» About this task:
Look through the lines below; wherever the word "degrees" appears, copy that line.

Segment Start: Dataset entries

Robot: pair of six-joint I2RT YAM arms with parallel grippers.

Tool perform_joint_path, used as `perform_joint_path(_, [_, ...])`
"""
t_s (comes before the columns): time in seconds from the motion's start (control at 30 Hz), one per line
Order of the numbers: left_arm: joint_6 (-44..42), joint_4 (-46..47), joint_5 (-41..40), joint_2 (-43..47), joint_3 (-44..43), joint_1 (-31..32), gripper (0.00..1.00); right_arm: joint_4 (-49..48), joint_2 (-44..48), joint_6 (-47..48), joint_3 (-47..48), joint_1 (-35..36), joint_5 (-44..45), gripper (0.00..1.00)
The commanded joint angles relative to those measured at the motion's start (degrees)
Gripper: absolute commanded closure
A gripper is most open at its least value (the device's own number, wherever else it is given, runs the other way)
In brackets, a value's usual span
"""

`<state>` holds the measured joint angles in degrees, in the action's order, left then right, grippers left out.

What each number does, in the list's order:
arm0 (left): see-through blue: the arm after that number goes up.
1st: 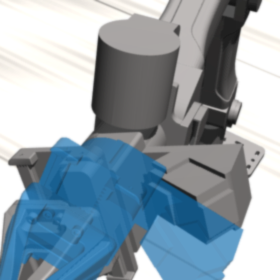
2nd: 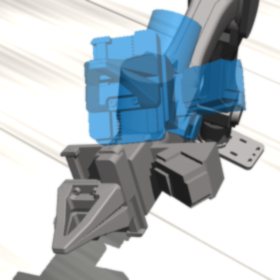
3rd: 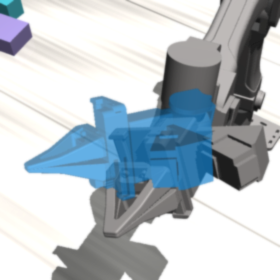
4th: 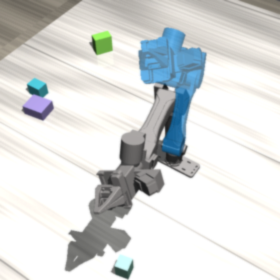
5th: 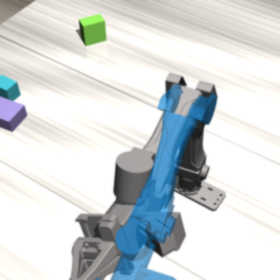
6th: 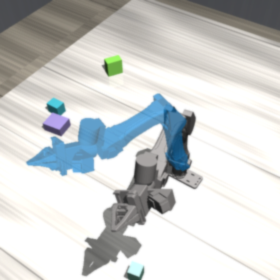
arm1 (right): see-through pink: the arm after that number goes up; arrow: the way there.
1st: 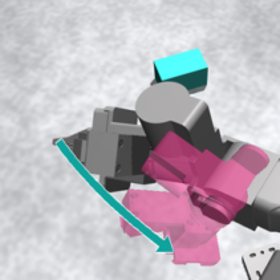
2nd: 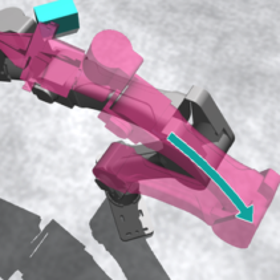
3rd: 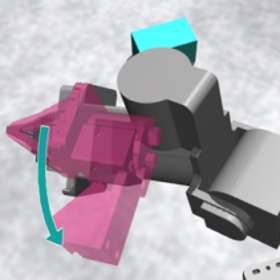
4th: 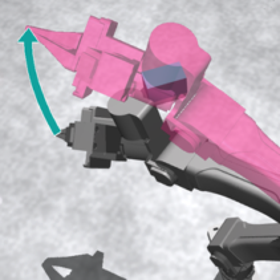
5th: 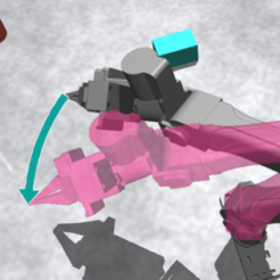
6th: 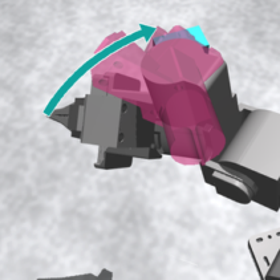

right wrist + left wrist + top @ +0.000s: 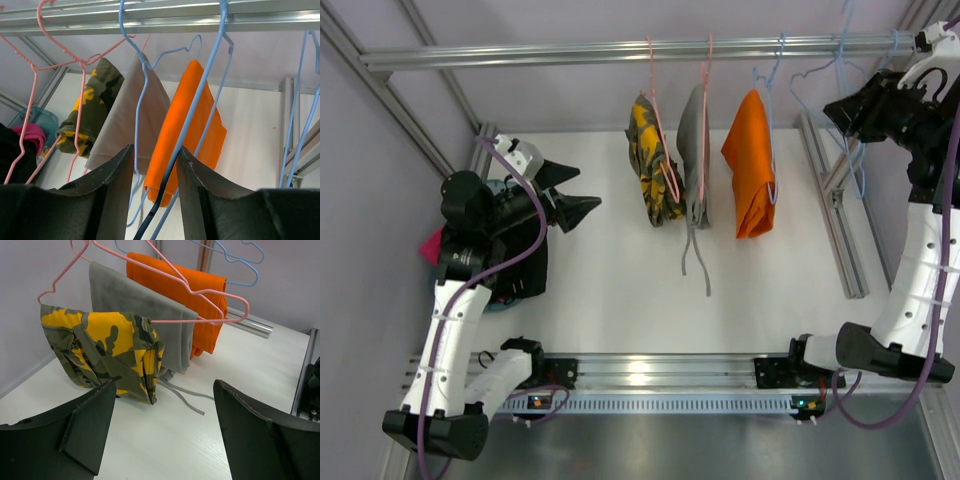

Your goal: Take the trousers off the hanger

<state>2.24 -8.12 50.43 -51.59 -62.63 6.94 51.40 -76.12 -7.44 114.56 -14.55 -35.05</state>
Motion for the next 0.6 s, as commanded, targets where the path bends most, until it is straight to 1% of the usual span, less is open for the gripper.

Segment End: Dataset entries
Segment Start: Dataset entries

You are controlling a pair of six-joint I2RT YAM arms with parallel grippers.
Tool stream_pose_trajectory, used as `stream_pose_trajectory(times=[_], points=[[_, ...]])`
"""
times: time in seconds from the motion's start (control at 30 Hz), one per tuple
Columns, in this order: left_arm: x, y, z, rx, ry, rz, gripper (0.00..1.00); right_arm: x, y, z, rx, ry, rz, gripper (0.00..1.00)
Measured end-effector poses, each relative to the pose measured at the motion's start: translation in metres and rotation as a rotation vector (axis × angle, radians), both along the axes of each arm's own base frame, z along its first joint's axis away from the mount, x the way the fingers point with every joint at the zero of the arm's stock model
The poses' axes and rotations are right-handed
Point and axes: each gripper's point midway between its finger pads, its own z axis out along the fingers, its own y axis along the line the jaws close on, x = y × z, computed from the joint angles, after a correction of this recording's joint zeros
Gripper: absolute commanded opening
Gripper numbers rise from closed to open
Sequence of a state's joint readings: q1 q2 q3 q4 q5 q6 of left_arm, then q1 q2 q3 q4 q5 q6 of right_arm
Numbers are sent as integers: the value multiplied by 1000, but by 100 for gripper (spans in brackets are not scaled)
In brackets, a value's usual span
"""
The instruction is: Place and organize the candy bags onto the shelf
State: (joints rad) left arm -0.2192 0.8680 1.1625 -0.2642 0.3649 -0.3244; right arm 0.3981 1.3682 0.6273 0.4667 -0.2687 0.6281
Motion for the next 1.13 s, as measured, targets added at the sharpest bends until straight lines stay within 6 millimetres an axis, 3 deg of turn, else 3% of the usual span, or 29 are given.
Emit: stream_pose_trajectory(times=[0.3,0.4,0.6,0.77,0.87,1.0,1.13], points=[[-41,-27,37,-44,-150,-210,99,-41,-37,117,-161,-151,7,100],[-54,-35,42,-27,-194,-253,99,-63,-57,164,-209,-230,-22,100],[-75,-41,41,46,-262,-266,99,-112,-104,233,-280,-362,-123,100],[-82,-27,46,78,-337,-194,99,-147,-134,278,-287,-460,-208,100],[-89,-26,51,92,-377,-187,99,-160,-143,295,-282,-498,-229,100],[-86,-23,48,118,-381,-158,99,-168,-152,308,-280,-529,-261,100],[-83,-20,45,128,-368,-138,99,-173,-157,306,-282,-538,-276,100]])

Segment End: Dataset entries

» Answer for the task:
The commanded joint angles relative to those measured at the motion's start (degrees)
`<state>` holds the measured joint angles in degrees, in the action's order, left then right, grippers left out.

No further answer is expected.